[Opening Exercise material section]

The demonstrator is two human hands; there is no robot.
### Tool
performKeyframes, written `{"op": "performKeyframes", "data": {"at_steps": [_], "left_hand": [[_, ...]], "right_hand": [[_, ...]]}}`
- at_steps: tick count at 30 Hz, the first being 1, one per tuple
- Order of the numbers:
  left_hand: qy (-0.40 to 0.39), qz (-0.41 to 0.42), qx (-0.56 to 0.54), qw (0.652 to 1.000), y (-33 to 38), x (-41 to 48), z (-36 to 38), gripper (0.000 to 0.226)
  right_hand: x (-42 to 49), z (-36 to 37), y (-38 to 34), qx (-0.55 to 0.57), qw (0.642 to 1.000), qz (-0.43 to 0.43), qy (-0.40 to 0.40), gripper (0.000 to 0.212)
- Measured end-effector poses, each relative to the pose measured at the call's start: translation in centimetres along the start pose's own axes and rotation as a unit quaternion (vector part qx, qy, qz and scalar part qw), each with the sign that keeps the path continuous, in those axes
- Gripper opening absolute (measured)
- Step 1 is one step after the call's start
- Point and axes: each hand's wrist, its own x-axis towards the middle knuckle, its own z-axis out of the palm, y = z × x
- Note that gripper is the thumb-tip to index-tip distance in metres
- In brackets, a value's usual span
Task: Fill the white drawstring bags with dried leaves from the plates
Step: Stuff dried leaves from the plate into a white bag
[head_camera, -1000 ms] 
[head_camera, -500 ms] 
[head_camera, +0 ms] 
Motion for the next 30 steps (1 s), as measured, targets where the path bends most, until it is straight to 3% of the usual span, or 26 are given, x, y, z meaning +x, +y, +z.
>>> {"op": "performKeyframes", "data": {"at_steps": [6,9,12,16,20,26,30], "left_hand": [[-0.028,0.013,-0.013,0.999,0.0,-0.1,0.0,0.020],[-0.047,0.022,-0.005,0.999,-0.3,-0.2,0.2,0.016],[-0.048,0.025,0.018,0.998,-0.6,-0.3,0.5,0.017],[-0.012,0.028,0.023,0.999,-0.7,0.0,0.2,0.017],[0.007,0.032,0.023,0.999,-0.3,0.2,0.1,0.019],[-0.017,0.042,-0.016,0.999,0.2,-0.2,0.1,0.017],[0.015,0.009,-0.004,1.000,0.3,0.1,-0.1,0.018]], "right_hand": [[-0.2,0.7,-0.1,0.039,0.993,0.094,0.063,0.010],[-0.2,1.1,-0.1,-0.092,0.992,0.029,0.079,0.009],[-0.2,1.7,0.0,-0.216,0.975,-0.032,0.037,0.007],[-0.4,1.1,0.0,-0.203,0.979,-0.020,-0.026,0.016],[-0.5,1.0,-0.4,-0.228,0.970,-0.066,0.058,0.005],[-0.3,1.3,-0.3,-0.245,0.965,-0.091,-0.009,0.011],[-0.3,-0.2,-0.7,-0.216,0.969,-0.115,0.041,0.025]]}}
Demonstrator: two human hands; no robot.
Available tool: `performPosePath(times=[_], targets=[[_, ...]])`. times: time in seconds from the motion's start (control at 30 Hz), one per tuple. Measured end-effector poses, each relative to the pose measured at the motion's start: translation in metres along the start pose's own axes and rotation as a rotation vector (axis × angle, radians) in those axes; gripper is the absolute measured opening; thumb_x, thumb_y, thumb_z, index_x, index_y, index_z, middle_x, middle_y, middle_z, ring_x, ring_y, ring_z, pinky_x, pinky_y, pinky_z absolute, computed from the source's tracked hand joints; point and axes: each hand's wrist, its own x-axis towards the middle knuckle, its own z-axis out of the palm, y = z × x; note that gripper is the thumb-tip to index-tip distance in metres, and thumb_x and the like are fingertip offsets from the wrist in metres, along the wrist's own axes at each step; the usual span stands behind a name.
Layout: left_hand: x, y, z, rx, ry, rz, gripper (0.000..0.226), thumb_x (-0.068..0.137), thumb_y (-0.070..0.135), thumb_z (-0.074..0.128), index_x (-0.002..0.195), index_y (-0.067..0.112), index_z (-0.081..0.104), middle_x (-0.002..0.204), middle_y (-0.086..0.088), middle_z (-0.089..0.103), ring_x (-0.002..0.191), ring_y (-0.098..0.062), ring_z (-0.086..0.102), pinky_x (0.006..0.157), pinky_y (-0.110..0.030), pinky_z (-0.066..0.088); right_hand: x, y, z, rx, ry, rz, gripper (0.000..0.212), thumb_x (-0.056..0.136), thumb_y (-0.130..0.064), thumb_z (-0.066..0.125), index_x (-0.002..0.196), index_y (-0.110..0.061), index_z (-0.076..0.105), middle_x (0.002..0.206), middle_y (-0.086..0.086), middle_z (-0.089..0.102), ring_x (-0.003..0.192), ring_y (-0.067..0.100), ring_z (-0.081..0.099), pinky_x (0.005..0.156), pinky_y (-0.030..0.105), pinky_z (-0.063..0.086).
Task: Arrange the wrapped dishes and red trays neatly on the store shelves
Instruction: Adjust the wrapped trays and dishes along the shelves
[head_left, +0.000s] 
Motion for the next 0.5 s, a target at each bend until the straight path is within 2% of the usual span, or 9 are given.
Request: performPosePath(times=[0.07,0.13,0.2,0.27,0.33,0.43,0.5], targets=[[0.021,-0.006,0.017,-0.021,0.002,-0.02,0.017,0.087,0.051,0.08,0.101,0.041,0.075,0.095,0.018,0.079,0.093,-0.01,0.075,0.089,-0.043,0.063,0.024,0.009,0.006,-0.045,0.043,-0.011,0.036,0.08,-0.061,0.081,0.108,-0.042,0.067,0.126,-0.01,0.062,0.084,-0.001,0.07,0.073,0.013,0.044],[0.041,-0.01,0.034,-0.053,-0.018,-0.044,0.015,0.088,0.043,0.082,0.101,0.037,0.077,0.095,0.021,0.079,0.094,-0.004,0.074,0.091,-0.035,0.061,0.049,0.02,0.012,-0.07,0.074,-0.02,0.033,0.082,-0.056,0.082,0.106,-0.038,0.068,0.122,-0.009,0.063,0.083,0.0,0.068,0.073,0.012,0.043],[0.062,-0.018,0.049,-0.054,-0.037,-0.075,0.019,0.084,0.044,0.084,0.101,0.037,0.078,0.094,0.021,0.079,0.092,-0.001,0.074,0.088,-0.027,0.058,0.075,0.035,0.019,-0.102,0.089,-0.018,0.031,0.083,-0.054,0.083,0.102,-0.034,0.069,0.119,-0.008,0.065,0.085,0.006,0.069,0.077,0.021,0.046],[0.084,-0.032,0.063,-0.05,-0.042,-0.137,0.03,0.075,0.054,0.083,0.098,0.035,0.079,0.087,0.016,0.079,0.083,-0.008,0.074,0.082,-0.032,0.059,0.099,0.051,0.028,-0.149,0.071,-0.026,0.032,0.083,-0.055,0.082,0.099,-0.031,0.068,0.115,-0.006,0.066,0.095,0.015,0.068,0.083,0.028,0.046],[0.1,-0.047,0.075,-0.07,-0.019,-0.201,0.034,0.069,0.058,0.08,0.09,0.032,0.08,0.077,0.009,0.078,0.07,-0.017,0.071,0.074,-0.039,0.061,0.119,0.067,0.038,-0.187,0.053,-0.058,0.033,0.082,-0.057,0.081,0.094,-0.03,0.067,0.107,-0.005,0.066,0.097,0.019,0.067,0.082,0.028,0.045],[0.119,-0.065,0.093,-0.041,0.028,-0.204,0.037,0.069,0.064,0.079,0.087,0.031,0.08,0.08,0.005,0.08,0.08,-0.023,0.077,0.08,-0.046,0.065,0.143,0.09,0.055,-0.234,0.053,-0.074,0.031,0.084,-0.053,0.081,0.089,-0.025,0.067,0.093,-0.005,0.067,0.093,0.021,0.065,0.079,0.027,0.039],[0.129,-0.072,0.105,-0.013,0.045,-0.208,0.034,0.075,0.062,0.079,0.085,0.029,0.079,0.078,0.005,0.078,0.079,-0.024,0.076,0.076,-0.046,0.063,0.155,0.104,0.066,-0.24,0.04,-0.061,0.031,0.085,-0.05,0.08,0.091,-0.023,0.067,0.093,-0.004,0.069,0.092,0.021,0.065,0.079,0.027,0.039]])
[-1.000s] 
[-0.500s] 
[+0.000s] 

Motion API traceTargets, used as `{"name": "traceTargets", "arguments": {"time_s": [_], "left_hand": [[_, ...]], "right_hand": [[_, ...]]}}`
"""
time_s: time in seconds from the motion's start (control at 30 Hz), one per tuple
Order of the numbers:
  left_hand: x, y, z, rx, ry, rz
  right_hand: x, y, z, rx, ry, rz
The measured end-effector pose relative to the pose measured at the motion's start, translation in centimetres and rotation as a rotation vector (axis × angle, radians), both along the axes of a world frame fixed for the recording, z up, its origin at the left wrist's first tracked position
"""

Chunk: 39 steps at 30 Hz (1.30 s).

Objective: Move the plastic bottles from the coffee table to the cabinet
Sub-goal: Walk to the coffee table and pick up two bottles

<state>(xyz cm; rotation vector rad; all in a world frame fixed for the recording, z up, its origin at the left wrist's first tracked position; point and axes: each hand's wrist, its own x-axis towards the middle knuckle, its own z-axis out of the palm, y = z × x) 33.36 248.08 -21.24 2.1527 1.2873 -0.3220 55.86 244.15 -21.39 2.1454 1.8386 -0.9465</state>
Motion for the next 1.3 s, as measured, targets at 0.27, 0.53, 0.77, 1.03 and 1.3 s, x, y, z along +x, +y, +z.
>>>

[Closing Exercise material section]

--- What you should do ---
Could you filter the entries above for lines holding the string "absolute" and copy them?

--- Problem solution ---
- Gripper opening absolute (measured)
Available tool: `performPosePath(times=[_], targets=[[_, ...]])`. times: time in seconds from the motion's start (control at 30 Hz), one per tuple. Measured end-effector poses, each relative to the pose measured at the motion's start: translation in metres along the start pose's own axes and rotation as a rotation vector (axis × angle, radians) in those axes; gripper is the absolute measured opening; thumb_x, thumb_y, thumb_z, index_x, index_y, index_z, middle_x, middle_y, middle_z, ring_x, ring_y, ring_z, pinky_x, pinky_y, pinky_z absolute, computed from the source's tracked hand joints; point and axes: each hand's wrist, its own x-axis towards the middle knuckle, its own z-axis out of the palm, y = z × x; note that gripper is the thumb-tip to index-tip distance in metres, and thumb_x and the like are fingertip offsets from the wrist in metres, along the wrist's own axes at each step; the usual span stands behind a name.

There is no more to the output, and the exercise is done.